Le titre de ce brûlot sur la dégradation de l'homme par l'homme caractérise une expression généralement utilisée par des prisonniers pour désigner une évasion réussie. A l'origine, un homme: William Hayes, touriste américain, en vacances avec sa petite amie en Turquie. Dans le but de se faire un peu d'argent, il compte repartir aux Etats-Unis avec deux kilos de haschisch. Alors qu'il est sur le point de monter dans l'avion, il est soumis, comme les autres passagers, à une fouille de sécurité par des policiers. En l'examinant, ils découvrent la drogue et l'arrêtent sur le champ. Début du cauchemar: Billy est emmené à la prison de Saðmalcýlar à Istanbul. Commence une longue série de procès qui l'emmène tout droit à la case prison. Par souci de réalisme, le vrai Billy Hayes a participé en tant que consultant à la réalisation. Le tournage ne s'est pas déroulé en Turquie mais à Malte. Ce qui explique par exemple pourquoi tous les personnages parlent le maltais et et non le Turc. A force de raccourcis psychologiques, le film a violemment été vilipendé. Notamment dans la représentation des Turcs. La première incohérence veut qu'on les voit porter le fez (chapeau rouge en forme de cône tronqué) alors qu'il n'est plus porté depuis l'abolition des couvre-chefs symboliques ottomans par la république Turque en 1923. A l'intérieur de la prison, la corruption et la perversion se révèlent le pain quotidien d'une justice hiérarchisée à outrance. L'intrigue propose des tortures et des viols, appuie la cruauté des gardiens, souligne la corruption des juges et rappelle la vénalité des avocats.

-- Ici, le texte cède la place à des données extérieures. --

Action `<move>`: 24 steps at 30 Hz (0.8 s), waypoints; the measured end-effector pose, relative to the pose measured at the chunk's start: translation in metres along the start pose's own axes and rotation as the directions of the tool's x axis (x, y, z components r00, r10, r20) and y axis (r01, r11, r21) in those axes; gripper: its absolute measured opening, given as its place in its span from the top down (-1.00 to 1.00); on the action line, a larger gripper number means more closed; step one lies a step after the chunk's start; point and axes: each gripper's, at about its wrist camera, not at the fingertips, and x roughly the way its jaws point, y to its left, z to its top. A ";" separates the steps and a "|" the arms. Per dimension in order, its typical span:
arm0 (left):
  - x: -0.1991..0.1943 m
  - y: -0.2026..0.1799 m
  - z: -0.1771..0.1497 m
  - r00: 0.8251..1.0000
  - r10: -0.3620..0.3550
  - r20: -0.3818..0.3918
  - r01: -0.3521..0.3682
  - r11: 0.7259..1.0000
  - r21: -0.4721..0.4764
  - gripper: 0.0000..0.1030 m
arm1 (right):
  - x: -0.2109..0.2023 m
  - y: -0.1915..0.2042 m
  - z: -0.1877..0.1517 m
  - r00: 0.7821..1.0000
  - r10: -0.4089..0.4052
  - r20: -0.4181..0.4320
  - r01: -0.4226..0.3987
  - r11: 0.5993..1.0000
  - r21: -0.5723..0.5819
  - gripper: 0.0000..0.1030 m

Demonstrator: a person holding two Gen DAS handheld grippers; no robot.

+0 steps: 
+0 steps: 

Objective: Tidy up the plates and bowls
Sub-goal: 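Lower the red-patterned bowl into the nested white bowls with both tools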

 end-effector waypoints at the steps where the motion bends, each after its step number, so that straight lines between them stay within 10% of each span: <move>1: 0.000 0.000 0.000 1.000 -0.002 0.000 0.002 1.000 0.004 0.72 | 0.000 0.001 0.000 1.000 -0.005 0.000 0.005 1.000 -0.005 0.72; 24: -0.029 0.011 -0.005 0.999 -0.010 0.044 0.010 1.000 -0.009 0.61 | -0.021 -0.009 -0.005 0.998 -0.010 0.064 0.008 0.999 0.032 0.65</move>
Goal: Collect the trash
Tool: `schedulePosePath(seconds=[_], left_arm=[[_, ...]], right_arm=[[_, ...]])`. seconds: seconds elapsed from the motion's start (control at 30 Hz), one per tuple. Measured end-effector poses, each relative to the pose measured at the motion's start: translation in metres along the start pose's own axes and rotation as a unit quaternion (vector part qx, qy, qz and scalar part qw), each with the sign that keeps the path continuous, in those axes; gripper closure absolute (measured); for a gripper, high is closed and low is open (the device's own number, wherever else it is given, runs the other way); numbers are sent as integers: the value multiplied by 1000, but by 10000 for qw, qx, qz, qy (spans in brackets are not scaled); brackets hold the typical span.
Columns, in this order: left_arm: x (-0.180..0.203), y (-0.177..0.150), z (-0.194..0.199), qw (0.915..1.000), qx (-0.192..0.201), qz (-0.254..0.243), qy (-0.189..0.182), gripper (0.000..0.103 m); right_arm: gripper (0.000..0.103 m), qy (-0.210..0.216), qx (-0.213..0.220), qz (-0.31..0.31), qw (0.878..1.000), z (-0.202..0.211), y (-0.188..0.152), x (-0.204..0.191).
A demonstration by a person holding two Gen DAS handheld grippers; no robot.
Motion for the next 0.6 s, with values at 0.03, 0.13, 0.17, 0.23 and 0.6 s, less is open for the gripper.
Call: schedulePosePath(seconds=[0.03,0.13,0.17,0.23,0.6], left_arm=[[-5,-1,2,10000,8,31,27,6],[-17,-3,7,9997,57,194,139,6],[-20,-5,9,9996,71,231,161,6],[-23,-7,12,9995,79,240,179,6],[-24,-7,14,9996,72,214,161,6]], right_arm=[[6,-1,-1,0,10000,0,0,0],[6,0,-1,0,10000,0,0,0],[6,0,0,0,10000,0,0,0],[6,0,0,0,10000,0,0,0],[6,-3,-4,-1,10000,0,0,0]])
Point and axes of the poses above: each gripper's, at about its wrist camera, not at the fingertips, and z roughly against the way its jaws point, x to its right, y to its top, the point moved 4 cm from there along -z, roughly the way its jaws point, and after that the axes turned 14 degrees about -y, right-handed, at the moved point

De cette image hypertrophiée, Stone s'en est publiquement excusé pendant sa rédemption cinématographique (après Alexandre et avant World Trade Center). Lors de sa visite en Turquie, en pleine promotion, le quotidien Sabah titrait «Oliver Stone est venu pour faire la paix». Midnight Express a été interdit jusqu'en 1993 en Turquie avant d'être finalement diffusé à la télévision. Pour la population, le film est à l'origine de nombreux préjugés xénophobes sur leur pays et responsable d'un traumatisme national. L'appel au boycott est d'ailleurs toujours en vigueur. En réalité, les différences entre le calvaire de Hayes et ce qui est montré dans le film de Parker sont notables. A commencer par l'arrestation de Hayes, seul au moment des faits. La présence de la petite amie sert d'élément dramatique pour assurer la dimension romantique du récit et stimuler le Hayes fictionnel notamment lors de la marquante scène du parloir où ces deux personnages «font l'amour» à travers une vitre. Ensuite, le vrai Hayes faisait réellement de la contrebande de drogue depuis longtemps et n'a rien d'un touriste qui commet une erreur de jeunesse. Toute la dernière partie de la fiction est totalement inventée puisque Hayes a réussi à s'évader grâce à un transfert dans une autre prison.